Yesterday, I began attending my first conference of the Modern Language Association, which is meeting in New York City this year.
I'll actually be presenting two papers. On Saturday morning (at 8:30 am) I'll be a part of the "Dickens and Resistance" session arranged by the Dickens Society. Diana Archibald put together the session, which also includes talks by Sophie Christman-Lavin, Jolene Zigarovich, and Jonathan Farina.
My paper is called "A Blot in the Theater: Dickens, Macready, and the Quest to 'Revive the Drama'." It deals with how Charles Dickens championed Robert Browning's play A Blot in the 'Scutcheon even as his friend, William Charles Macready was ensuring the play's demise.
Macready got along much better with playwrights if they were dead. He famously revived William Shakespeare's King John with lush period costumes and scenery painted by William Telbin (who based his work on existing medieval buildings). Macready also turned Lord Byron's play Werner into a star vehicle for himself. You can see here a painting of Macready as Werner. (It currently hangs in the Victoria and Albert Museum.)
Yesterday, I had the pleasure of attending another Dickens panel called "Ephemeral Dickens" that was put together by Susan Zieger. Elizabeth Frengel and Janice Carlisle gave a talk called "Disposable Dickens" on researching Dickens ephemera in the archive. One interesting item they brought up was a call slip from the British Library on which a young Dickens had requested the book Greenwich Hospital. That book is a collection of short comic sketches illustrated by George Cruikshank, who went on to illustrate a book of short sketches by Dickens, Sketches by Boz.

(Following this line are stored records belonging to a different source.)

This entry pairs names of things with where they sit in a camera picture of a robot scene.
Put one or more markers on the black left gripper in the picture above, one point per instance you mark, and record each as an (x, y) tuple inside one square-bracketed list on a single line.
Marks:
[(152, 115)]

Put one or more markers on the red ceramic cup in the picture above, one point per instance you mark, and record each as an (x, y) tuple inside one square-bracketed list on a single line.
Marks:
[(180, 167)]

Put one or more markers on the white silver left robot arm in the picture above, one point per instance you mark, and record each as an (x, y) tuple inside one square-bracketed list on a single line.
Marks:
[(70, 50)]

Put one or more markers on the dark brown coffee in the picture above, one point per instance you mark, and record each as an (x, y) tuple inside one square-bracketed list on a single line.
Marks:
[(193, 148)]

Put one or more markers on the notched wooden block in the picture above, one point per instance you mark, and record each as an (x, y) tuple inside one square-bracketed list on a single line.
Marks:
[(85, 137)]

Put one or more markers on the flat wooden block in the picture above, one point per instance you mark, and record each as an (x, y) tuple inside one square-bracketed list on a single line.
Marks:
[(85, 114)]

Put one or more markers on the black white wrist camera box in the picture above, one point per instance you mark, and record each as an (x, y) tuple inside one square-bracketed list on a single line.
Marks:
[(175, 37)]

Lillian Nayder, who I had heard speak before at a meeting of The Friends of Dickens New York, gave a talk called "Dickensian Jottings" about how Dickens's celebrity has frequently moved his marginal notes to center stage, and allowed his postscripts to replace scripts. I was particularly intrigued by the last talk of the session, in which Rebecca Mitchell spoke on the famous "Dolly Varden" dress inspired by the character in Barnaby Rudge. The style was based on the polonaise dresses popular in the 18th century, but it received a revival in the nineteenth century after it was worn by the actress Augusta Thomson as Dolly Varden in an 1866 stage adaptation of Barnaby Rudge.

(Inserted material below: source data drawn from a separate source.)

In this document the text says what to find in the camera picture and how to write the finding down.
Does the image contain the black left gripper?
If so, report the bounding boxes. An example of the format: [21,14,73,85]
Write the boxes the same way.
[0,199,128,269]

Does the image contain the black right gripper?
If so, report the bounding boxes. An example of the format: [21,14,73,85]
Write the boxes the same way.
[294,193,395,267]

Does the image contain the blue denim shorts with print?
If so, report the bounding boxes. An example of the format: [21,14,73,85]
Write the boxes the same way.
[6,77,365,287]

The Dolly Varden dress caused quite a craze in the 1870s. Many songs were composed about it, and you can see the cover of some sheet music for one at left. The Franco-Prussian War might have had some affect on the craze, since the latest fashions from Paris where temporarily unavailable. When Dickens died in 1870, though, one of the items in his estate was a painting of Dolly Varden William Powell Frith had done in the 1840s. After that sale, the style became all the rage.
If you're still around on Sunday at noon, one of the last sessions of the MLA conference will be "Revolutionary States: George Bernard Shaw, 1918." Jennifer Buckley is presiding, and I'll be giving a second paper called "Staging Immortality in 1918: Bernard Shaw and Luigi Antonelli." The paper takes a comparative approach to dramatic responses to the end of World War I and the emergence of state communism, examining Shaw's Back to Methuselah and the Italian playwright Luigi Antonelli's A Man Confronts Himself.
I gave a similar talk at the Comparative Drama Conference in Baltimore in 2014, but did some new research that has changed the focus of my comparison. I will be joined by Virginia Costello talking about Shaw and Emma Goldman, Martin Meisel talking about Shaw and Sean O'Casey, and Ellen Dolgin talking about Shaw and J.M. Barrie. Hope to see you there!